Hiring the right people in your organisation is by itself a monumental task, but the process doesn’t end once the hire ins your organisation.

It is extremely critical to train and engage these employees so that you can help them attain peak performance.

Apart from this, you also need to have a strategy in place to retain your talent.

And this is not HR departments responsibility.

In fact, the responsibility of retaining the best employees rests with the CEO or the leader of the organisation.

Table stakes

Having a good compensation and benefits package is table-stakes. If you falter here, you will not be able to retain any of your talents and in the long run, this proves to be more expensive than offering a good package in the first place. The compensation need not be just along monetary terms.

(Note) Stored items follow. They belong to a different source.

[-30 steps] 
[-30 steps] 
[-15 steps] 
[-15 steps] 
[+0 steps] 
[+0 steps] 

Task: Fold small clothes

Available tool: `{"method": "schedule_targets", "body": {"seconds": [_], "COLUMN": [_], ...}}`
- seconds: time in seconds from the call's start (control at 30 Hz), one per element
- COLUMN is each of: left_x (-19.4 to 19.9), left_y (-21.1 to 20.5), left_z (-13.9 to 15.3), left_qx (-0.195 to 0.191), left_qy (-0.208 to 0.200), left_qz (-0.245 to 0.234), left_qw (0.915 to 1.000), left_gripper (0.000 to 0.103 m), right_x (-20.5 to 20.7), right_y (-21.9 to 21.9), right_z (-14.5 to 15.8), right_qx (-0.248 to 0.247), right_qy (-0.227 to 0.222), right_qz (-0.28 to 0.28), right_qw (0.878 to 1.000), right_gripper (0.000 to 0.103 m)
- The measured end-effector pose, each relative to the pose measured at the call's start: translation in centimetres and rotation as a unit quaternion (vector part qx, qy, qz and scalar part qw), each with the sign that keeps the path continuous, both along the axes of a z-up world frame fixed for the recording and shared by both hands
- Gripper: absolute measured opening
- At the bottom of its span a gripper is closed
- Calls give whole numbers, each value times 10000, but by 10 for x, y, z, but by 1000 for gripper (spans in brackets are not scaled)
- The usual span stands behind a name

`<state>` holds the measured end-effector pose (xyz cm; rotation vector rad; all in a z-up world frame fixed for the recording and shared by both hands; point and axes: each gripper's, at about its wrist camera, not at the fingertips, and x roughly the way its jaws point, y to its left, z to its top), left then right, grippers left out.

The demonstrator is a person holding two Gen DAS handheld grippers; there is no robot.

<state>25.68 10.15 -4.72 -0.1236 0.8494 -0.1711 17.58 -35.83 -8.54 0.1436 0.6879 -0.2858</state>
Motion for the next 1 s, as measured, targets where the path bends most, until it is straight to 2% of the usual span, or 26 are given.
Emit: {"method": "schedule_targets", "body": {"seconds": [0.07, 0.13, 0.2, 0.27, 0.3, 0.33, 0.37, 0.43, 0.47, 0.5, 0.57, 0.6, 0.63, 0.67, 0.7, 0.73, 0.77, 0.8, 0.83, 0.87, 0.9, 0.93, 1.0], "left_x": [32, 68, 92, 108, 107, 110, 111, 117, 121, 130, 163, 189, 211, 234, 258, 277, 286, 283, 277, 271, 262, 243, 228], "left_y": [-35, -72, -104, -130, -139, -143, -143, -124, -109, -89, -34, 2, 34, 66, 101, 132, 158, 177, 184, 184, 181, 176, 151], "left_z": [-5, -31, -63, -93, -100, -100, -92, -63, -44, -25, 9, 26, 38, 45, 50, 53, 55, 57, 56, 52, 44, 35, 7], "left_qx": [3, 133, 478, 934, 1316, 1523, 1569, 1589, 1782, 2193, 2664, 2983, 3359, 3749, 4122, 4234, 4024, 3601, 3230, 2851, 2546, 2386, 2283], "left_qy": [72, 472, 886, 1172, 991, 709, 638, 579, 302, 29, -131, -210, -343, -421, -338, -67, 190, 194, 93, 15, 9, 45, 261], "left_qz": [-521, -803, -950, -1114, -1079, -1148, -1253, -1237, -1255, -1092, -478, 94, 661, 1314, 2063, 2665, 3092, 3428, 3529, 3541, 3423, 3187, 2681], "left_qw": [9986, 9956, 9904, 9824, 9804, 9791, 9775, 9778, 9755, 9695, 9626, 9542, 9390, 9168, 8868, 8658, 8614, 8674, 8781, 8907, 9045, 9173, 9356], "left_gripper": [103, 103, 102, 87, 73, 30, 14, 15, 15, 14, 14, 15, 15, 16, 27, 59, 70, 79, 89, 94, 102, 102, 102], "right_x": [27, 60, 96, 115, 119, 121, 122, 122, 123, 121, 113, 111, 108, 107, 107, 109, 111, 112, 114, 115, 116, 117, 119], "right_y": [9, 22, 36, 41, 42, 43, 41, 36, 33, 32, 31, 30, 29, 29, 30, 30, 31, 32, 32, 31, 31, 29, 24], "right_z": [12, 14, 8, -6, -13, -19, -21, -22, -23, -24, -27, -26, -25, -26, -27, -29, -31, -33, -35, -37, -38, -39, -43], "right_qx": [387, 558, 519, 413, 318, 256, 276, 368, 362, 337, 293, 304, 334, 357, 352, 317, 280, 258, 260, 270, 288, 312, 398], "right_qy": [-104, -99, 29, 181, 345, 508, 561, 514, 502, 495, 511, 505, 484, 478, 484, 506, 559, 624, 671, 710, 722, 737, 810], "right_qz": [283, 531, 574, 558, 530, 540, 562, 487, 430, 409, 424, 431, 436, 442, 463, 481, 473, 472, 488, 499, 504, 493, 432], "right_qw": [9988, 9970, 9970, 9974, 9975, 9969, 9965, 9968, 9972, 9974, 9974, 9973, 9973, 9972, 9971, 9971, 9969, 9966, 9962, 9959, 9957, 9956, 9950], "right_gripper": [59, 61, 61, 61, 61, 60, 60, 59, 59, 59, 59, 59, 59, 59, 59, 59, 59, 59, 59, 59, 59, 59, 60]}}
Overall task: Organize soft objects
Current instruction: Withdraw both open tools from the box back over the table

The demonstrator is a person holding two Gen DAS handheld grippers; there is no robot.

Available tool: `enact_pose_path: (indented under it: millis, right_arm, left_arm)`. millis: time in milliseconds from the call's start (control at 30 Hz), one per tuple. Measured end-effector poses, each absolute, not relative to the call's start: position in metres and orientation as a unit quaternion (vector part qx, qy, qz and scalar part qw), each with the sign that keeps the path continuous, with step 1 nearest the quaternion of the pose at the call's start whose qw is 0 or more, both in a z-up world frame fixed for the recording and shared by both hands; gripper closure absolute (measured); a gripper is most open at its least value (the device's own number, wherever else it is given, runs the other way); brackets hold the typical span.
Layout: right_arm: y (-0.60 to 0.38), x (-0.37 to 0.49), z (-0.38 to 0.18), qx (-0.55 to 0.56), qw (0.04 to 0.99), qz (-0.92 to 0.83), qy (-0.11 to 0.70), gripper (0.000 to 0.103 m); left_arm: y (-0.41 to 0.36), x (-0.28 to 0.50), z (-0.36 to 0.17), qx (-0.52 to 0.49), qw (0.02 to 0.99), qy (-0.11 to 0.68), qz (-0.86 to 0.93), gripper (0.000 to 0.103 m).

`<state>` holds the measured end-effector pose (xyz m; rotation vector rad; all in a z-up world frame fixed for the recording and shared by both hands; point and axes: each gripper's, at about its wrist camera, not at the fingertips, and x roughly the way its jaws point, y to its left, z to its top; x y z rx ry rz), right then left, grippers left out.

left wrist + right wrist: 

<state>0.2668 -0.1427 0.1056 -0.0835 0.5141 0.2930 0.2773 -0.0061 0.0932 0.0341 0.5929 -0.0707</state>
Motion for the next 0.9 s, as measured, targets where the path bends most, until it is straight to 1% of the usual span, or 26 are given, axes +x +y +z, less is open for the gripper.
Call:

You can explore to customize the package based on the needs of the individual as well.

Once you have the basics in place, there are three things that will help you retain your best talents.

There are three key strategies that leaders can use to ensure that they retain their best talent:

Train your managers

It is a well known fact that people often leave their mangers and not necessarily their organizations. Add to it, your managers define and maintain the culture of your organization and so it makes a lot of sense to train your managers well.

Train them to identify and nurture talent – the ability to recognize & praise good performance, coach when needed and reprimand when needed.

Provide them all the tools and authority needed to be able to perform a good job.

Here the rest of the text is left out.